La muerte es, decíamos, el gran tema damasiano, lo que reunifica su variadísima y extensa obra. El artista busca a toda costa mitigarla, otorgándole una dimensión religiosa y salvífica, a través del erotismo. Sin esa mutua transustanciación, ambos ámbitos, erotismo y muerte, se banalizan y extravían. Es una fijación que rebasa, incluso, sus series más explícitas, desde Sexo quemado a la lorquiana La muerte puso huevos en la herida, o la que da, con Bataille, en el centro del asunto: Las lágrimas de Eros. El artista sabe que esa fusión es la única posibilidad de redimir la muerte a secas (por no decir, en paralelo, la vida a secas).

La vinculación reaparece en varios poemas, como el titulado Sexo, donde se fabula un encuentro entre amantes a la orilla del mar, rumbo a “la isla soñada”, y el momento del clímax se equipara al “olor del salitre que impregna la orilla / al romper la ola que feliz se desmaya”. El propio título del volumen, El vaho en el espejo, alude al que exhala el moribundo en su último instante, y aunque reaparece como metáfora del acto de crear, es peculiarmente emotivo el que dedica al momento final de su padre, cuando, en su último resuello, el médico le aproxima el espejo a la boca para examinarlo.

Entre sus primeros versos, figura un homenaje a su amigo y coetáneo exacto Manuel Padorno (quien hace apenas unas semanas, por cierto, habría cumplido también los 90), en el que Dámaso recrea elogioso su poemario Oí crecer las palomas (1955): “Tú dijiste: “la paloma quedó muerta detrás de la piedra”. Y, aún antes, cuando el artista apenas reúne 20 años, escribe el titulado A César Manrique, un homenaje que, en verso o en prosa, será recurrente en las siguientes décadas.

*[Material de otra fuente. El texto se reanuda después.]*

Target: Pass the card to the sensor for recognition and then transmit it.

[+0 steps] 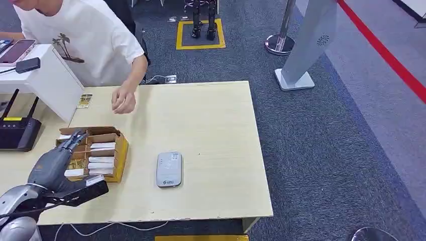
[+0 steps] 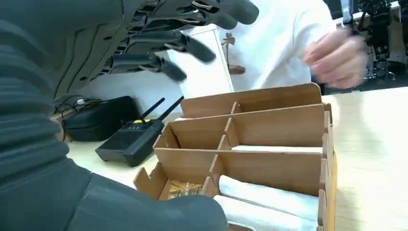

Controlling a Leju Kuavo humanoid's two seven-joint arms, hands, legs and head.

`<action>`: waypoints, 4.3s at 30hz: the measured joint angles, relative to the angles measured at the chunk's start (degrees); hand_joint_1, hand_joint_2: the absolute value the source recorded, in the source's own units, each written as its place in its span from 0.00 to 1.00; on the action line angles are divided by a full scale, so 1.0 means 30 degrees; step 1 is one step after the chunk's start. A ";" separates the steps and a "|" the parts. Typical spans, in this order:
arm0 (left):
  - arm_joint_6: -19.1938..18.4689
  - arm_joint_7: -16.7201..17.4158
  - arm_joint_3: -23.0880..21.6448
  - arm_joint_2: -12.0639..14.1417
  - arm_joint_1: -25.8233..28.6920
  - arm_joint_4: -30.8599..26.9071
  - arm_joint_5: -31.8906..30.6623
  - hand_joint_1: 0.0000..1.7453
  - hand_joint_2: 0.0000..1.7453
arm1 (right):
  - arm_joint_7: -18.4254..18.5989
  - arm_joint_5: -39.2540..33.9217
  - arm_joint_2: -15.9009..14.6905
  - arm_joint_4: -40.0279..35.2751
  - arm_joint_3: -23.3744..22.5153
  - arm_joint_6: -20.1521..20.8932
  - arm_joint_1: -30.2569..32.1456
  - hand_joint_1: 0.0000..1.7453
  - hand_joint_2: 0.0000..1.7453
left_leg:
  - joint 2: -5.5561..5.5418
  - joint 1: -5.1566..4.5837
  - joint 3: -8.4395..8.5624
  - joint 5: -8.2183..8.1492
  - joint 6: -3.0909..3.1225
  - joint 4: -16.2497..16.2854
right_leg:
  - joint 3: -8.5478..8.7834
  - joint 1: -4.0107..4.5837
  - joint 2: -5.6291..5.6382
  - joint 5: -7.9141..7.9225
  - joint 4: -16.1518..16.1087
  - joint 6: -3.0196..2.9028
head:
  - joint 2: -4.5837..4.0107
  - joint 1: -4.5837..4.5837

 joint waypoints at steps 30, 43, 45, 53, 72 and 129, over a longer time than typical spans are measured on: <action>-0.0641 0.0204 0.0000 0.0364 0.1500 -0.0007 0.0503 0.00 1.00 | 0.0182 0.0051 0.0000 0.0022 -0.0007 -0.0015 0.0003 0.00 0.00 | -0.0004 -0.0001 -0.0004 -0.0001 0.0000 0.0000 | 0.0002 -0.0001 -0.0001 -0.0001 -0.0001 0.0002 | 0.0007 0.0000; -0.0706 0.0736 -0.0051 0.0065 0.1419 0.0481 -0.0671 0.00 1.00 | 0.0313 0.0350 0.0000 0.0058 -0.0007 0.0015 -0.0009 0.00 0.00 | -0.0002 -0.0001 -0.0002 -0.0001 0.0001 0.0000 | 0.0002 -0.0001 -0.0001 -0.0001 -0.0002 0.0002 | 0.0007 0.0000; -0.0671 0.0736 -0.0066 -0.0073 0.1374 0.0663 -0.0779 0.00 1.00 | 0.0321 0.0386 0.0000 0.0058 -0.0007 0.0015 -0.0001 0.00 0.00 | 0.0001 -0.0001 -0.0001 -0.0001 0.0001 0.0002 | 0.0001 -0.0002 0.0001 0.0000 -0.0002 0.0001 | 0.0001 0.0000; -0.0663 0.0728 -0.0080 -0.0496 0.0903 0.1356 -0.0831 0.00 1.00 | 0.0335 0.0430 0.0000 0.0066 -0.0007 0.0044 -0.0008 0.00 0.00 | -0.0001 -0.0001 -0.0002 -0.0001 0.0001 0.0002 | 0.0001 -0.0002 -0.0001 0.0000 -0.0003 0.0001 | 0.0000 0.0007; -0.0685 0.0626 -0.0401 -0.1166 0.0225 0.2426 -0.0845 1.00 1.00 | 0.0335 0.0444 0.0000 0.0073 0.0007 0.0073 -0.0005 0.00 0.00 | 0.0000 -0.0001 -0.0001 -0.0002 0.0001 0.0003 | 0.0000 -0.0002 0.0000 0.0000 -0.0003 0.0002 | 0.0000 0.0000; -0.2454 0.1384 -0.0059 0.1100 -1.2310 0.3797 0.1479 1.00 1.00 | 0.0029 0.0444 -0.0029 0.0073 0.0015 0.0444 -0.0138 0.00 0.00 | -0.0042 0.0007 -0.0019 0.0041 0.0024 0.0031 | -0.0005 0.0011 -0.0038 0.0042 -0.0002 -0.0003 | 0.0007 0.0000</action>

Ahí se ve ya que quisiera acompañar a San Brandan en su solitaria expedición, espoleado por el mismo “ansia de otros lares” que asoló a Quesada. Así, le confiesa al amigo su deseo de ir en pos de “… las cosas que soñaron desde siempre / un encuentro feliz / más allá de este mar”, y le anuncia que, para su quehacer artístico, ya no habrá tregua: “Seguiría la ruta de luchar con dureza / sin esperar al fin el oasis, / el gozo de los días contados”; y que desea compartir con él, “la igual pasión de sentirnos islas”. Con tus deberes ¡vaya que si cumplidos!, ‘happy birthday to you, mister Dámaso’.